**Exercise**
In the listing below, print exactly the lines between the line holding "In the scene depicted above, can you spot any right camera" and the line holding "The lines of", inclusive, and no more.

----------------------------------------

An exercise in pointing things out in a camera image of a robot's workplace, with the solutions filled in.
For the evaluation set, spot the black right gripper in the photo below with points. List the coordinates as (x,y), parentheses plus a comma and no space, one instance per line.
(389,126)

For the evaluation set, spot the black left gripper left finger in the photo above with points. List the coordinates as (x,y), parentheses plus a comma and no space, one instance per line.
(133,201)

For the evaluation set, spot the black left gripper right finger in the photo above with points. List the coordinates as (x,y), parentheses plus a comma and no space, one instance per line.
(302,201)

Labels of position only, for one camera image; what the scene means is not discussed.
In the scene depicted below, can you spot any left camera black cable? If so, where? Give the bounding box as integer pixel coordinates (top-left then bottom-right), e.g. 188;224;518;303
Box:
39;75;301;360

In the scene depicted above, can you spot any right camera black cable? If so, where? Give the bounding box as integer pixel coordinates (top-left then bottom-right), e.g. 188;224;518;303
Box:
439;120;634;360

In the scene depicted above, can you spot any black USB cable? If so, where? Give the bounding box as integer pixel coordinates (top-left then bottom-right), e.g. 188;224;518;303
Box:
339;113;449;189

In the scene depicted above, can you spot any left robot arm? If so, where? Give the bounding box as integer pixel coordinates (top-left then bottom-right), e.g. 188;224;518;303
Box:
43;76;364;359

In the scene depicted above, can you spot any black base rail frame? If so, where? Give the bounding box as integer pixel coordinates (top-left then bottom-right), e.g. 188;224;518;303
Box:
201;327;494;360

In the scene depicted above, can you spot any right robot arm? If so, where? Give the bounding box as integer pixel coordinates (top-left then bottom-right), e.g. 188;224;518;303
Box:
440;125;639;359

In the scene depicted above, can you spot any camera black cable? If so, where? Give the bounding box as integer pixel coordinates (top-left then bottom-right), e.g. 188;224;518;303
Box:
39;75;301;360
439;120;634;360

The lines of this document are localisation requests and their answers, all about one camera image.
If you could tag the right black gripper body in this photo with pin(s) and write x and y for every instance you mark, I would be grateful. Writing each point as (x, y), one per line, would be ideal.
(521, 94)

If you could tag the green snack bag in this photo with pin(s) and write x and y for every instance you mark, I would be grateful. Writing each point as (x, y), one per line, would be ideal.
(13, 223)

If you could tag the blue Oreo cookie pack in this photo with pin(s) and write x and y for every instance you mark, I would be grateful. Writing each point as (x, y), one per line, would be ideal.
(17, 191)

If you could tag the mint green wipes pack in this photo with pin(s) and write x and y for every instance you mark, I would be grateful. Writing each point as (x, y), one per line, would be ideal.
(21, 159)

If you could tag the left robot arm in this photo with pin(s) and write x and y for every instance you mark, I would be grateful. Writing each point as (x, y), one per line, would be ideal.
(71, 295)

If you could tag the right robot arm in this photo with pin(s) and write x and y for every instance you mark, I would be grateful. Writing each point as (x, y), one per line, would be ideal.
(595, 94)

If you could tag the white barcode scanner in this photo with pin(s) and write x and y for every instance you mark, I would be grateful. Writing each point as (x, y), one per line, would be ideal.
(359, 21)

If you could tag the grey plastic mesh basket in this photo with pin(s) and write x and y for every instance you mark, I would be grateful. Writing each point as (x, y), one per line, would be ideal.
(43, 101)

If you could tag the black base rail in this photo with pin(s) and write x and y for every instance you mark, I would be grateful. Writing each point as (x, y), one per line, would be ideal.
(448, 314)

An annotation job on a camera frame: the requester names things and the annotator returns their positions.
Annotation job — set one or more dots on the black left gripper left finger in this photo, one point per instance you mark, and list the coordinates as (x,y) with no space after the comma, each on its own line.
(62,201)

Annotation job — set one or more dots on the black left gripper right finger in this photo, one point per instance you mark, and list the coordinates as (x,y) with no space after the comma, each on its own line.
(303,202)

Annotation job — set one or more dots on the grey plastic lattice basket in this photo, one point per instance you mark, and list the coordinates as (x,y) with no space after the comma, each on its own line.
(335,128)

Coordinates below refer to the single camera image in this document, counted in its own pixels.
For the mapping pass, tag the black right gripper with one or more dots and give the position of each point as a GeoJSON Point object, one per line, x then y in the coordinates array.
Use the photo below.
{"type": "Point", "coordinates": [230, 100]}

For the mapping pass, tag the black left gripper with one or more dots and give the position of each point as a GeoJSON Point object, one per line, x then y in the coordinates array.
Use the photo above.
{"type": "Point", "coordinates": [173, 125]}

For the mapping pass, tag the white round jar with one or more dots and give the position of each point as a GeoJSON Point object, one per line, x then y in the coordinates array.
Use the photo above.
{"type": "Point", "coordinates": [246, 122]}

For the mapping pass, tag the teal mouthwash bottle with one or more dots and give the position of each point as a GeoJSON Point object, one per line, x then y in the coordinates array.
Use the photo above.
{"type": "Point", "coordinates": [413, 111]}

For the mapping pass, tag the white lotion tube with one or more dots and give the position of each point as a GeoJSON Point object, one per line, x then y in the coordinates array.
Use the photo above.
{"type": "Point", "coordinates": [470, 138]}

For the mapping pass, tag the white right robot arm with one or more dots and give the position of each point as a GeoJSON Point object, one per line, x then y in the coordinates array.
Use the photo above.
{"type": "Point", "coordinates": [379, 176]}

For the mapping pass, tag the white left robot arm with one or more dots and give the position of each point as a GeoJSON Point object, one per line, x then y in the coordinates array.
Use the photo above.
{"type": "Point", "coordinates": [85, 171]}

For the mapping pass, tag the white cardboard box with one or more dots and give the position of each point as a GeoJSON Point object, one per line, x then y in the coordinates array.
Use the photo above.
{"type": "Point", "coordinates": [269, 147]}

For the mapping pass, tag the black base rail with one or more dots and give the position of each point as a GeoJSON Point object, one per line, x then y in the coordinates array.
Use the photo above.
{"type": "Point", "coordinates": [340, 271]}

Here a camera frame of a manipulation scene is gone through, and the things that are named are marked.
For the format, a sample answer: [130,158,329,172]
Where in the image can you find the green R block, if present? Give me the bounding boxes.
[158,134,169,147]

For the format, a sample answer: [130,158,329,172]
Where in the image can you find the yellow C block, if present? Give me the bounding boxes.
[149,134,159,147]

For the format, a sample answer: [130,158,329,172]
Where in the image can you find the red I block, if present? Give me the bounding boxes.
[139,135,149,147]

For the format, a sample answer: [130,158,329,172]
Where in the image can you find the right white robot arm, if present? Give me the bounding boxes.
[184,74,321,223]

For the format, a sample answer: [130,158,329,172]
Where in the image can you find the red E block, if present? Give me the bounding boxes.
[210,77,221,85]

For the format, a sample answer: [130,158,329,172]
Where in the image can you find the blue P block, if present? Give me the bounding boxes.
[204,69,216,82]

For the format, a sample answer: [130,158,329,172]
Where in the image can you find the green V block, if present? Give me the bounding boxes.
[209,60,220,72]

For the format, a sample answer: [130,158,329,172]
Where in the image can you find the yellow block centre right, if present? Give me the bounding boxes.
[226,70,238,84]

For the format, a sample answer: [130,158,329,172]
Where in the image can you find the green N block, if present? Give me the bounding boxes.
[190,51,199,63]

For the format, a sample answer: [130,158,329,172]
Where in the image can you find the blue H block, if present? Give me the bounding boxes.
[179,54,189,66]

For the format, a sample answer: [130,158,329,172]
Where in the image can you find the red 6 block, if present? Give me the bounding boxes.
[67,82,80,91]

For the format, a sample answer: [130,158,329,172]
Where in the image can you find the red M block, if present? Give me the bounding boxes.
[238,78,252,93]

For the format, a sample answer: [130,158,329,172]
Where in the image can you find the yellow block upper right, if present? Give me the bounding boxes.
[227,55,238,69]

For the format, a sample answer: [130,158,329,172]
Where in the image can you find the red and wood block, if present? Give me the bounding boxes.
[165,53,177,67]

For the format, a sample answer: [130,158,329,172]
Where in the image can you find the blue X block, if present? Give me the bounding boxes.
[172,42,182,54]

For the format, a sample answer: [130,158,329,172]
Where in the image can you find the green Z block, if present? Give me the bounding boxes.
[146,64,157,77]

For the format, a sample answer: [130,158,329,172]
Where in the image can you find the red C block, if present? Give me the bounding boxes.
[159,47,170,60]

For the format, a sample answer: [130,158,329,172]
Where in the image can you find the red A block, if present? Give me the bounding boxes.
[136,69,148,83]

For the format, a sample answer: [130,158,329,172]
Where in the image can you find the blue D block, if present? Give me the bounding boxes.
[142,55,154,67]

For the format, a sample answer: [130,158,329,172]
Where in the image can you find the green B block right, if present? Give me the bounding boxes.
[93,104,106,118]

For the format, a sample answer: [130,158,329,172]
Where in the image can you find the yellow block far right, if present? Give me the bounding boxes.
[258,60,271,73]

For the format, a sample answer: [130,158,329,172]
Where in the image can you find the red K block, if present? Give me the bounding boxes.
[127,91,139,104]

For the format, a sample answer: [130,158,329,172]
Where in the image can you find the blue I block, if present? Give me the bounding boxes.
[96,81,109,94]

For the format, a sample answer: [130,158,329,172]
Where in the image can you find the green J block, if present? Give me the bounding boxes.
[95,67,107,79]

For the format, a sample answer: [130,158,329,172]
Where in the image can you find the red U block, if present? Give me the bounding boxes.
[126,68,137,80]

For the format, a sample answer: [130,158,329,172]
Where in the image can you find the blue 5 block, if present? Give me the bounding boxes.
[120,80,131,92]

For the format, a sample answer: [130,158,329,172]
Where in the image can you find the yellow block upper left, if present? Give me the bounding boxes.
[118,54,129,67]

----------------------------------------

**Result of the task**
In the scene depicted above, can you spot any right camera black cable? If so, where? Give the bounding box as integer pixel coordinates (top-left then bottom-right), e.g. 188;224;518;303
Box:
439;120;634;360

In the scene depicted above, can you spot any black USB cable? If so, where? Give the bounding box as integer pixel coordinates (top-left then bottom-right), e.g. 188;224;518;303
Box:
339;113;449;189

In the scene depicted above, can you spot any left robot arm? If so, where? Give the bounding box as integer pixel coordinates (top-left then bottom-right), e.g. 188;224;518;303
Box:
43;76;364;359

In the scene depicted above, can you spot any black base rail frame? If so, where? Give the bounding box as integer pixel coordinates (top-left then bottom-right), e.g. 188;224;518;303
Box:
201;327;494;360

In the scene depicted above, can you spot any right robot arm? If so, where? Give the bounding box as integer pixel coordinates (top-left then bottom-right), e.g. 188;224;518;303
Box:
440;125;639;359

In the scene depicted above, can you spot any camera black cable? If so, where? Give the bounding box as integer pixel coordinates (top-left then bottom-right), e.g. 188;224;518;303
Box:
39;75;301;360
439;120;634;360

The lines of this document are localisation requests and their answers, all about one camera image.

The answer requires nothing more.